Work Related Stress, Stress At Work Sometimes we can be a "work addict" alone, and other times we can be a part of a group of "work addicts", refusing to acknowledge the problem. Our work can be pressurising at times, yet no one can make us feel pressured without our permission and it can be a real challenge to take responsibility for the pressure we feel. We may struggle with balancing pressure and stress. Behaving like a workaholic, some of us may struggle to switch off from our work preoccupation. We may become a slave to technology, unable to switch off our devices, allowing our work to creep in to our leisure time. Worrying about work may also affect our sleep. Stress at work, ill health & burnout can result. Understanding our strengths and vulnerabilities when we are under pressure can support us, so we look after our wellbeing. Our work stress or burn-out may manifest as:
- Tiredness, permeating all aspects of our life
- Exhaustion, which can creep up on us without noticing
- Taking time off work for physical or emotional reasons, maybe depression
- Reduced productivity
- Diminishing pride in our work
- No longer enjoying what we do
- Cynicism towards customers, employer
- Lacking empathy
- Escaping into unhelpful habits or addictions
- Sleep deprivation or oversleeping, poor time keeping
- Not looking after ourselves, e.g. appearance, exercise, diet, etc
- Neglecting others, e.g. our partner, maybe taking it out on them
- Being less aware of risk - putting us & others in danger
Unmotivated At Work Some of us may be bored or unmotivated, unfulfilled or unsatisfied or dread going into work - that Monday morning feeling, which can affect our moods & relationships with others. We may be out of touch with what inspires us. Alienated, we may be spending so much of our energy & time at work, that we have become resentful of the costs to us and others. The counselling can explore these effects and options, alongside our attitude and how we use our time when working.

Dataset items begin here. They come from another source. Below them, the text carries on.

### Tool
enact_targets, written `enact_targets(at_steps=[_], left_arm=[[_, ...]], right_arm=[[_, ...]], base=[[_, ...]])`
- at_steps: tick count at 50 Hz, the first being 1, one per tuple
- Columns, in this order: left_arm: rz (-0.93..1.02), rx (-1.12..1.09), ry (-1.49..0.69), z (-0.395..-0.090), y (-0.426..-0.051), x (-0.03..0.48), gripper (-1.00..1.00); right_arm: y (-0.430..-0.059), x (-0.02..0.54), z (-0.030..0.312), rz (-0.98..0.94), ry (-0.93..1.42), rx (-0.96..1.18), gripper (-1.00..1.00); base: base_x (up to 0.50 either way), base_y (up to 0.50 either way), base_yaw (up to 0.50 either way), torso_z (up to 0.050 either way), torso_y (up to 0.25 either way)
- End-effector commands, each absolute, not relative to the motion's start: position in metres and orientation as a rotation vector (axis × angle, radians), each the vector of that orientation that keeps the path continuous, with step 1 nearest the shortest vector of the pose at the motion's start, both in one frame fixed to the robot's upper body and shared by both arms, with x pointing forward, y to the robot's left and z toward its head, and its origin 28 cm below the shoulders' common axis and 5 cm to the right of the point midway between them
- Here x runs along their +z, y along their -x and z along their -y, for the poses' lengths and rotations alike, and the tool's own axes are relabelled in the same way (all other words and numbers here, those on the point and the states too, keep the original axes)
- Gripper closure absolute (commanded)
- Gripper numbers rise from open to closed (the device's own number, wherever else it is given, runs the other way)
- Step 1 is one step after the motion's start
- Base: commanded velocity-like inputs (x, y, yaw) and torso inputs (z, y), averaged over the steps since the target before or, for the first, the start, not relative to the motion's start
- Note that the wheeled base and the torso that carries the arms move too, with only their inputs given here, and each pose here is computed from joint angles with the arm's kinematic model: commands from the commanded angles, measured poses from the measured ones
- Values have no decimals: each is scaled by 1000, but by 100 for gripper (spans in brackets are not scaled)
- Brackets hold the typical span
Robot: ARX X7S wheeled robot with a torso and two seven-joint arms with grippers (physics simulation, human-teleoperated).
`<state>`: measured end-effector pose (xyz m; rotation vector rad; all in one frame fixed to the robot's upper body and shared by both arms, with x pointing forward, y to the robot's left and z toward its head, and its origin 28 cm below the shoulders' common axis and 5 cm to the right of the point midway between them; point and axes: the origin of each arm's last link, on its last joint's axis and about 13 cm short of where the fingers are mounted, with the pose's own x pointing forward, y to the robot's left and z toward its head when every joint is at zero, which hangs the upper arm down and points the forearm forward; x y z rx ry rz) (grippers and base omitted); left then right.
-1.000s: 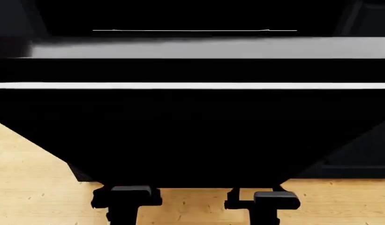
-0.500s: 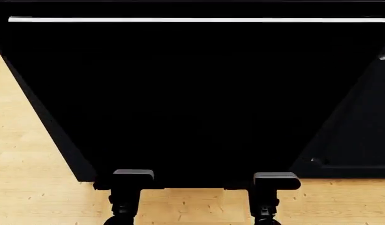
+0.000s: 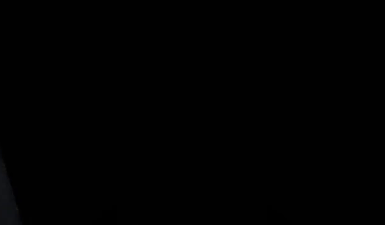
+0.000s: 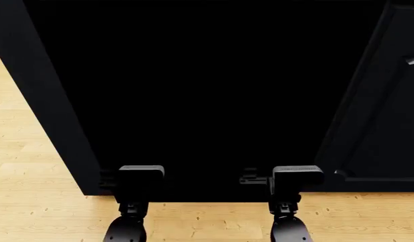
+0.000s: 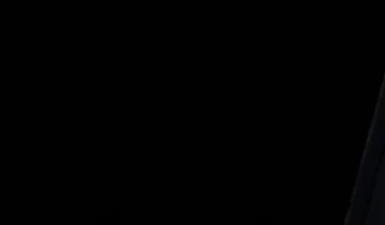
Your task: Close the dishwasher door
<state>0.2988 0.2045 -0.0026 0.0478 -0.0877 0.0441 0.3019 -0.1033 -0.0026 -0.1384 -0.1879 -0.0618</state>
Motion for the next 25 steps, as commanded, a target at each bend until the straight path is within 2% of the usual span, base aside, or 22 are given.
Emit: enact_targets(at_steps=[1, 25], left_arm=[[103, 48, -38, -203, -303, 12, -100], [126, 49, -37, -202, -308, 24, -100]], right_arm=[[-310, 12, 103, 208, 141, -63, -100], [-318, 19, 108, 216, 159, -75, -100]], base=[[0, 0, 0, 0, 0], [0, 0, 0, 0, 0]])
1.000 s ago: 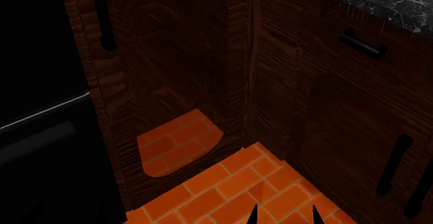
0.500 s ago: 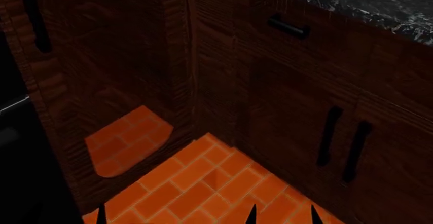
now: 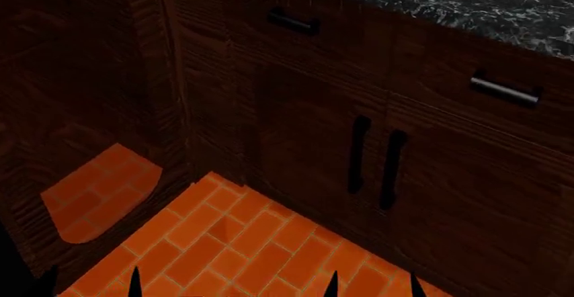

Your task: Navigate to the stove.

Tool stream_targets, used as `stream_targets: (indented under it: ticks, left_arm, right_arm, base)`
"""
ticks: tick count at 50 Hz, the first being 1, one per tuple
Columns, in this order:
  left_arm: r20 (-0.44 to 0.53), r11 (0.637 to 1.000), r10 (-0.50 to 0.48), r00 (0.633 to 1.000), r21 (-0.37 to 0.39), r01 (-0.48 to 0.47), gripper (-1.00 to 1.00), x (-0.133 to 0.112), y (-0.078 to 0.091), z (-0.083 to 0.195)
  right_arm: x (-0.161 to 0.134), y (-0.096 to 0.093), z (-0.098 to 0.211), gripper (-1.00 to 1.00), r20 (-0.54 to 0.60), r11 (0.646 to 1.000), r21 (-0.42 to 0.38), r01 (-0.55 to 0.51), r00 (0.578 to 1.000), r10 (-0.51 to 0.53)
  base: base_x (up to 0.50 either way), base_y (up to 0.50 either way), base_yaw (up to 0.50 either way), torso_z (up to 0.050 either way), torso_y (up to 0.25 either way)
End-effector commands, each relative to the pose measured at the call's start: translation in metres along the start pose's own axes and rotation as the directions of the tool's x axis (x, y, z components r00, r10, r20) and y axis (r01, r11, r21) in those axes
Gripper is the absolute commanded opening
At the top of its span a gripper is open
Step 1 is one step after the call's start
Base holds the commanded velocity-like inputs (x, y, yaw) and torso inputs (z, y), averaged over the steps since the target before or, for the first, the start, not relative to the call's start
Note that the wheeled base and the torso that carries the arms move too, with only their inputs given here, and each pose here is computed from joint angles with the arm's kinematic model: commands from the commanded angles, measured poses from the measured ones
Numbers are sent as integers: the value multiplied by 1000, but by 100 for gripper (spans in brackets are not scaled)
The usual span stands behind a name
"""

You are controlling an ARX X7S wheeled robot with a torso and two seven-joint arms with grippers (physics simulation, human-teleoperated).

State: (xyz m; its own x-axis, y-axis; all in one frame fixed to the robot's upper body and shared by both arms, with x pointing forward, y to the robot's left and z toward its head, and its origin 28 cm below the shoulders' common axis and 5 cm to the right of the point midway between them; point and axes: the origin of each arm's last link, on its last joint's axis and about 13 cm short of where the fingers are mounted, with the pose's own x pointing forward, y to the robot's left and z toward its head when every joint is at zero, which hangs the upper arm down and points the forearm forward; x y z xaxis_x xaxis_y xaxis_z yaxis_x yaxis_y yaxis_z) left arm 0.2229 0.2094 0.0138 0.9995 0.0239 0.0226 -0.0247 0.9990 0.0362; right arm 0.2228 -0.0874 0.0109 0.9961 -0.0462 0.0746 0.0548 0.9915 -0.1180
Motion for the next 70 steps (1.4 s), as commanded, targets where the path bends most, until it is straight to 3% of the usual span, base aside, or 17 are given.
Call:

Other Work Problems Counselling & psychotherapy can also offer help with other work related issues. These may include work motivation, doing unfulfilling work, redundancy or retirement concerns, moving towards the work we love.
Counselling For Work-Life Balance Work orientated, we may need to take the pressure off us, stop trying to do it all or do everything to a very high standard, prioritising the most important aspects of our work, productively targeting our time and efforts. This may mean questioning what we really need to be doing, giving up doing certain things. Others may want to consider delegating or negotiating changes to our current role. Changing and implementing our goals and plans may support us. Putting limits on the time we allocate to work, knowing the times of day we are most productive, the times of day we need to be left alone and articulating this may be important. We may also want to consider leaving our work thoughts where they belong at work, clearing our mind. Getting enough exercise, sleep, connecting with family and friends, having a life outside of work, can paradoxically enable us to work better and it can be challenging for some of to make this commitment to our personal life. The counselling and psychotherapy can also consider other "healthy obsessions" like our passions and interests, so it is not either our work or life which flourishes, but both - work life balance. Our work can importantly give us some structure. We may want to get back or reconnect to our own structure. Counselling & psychotherapy can help us explore our intrinsic worth & enquiring whether we want to structure our self around our work or vice versa.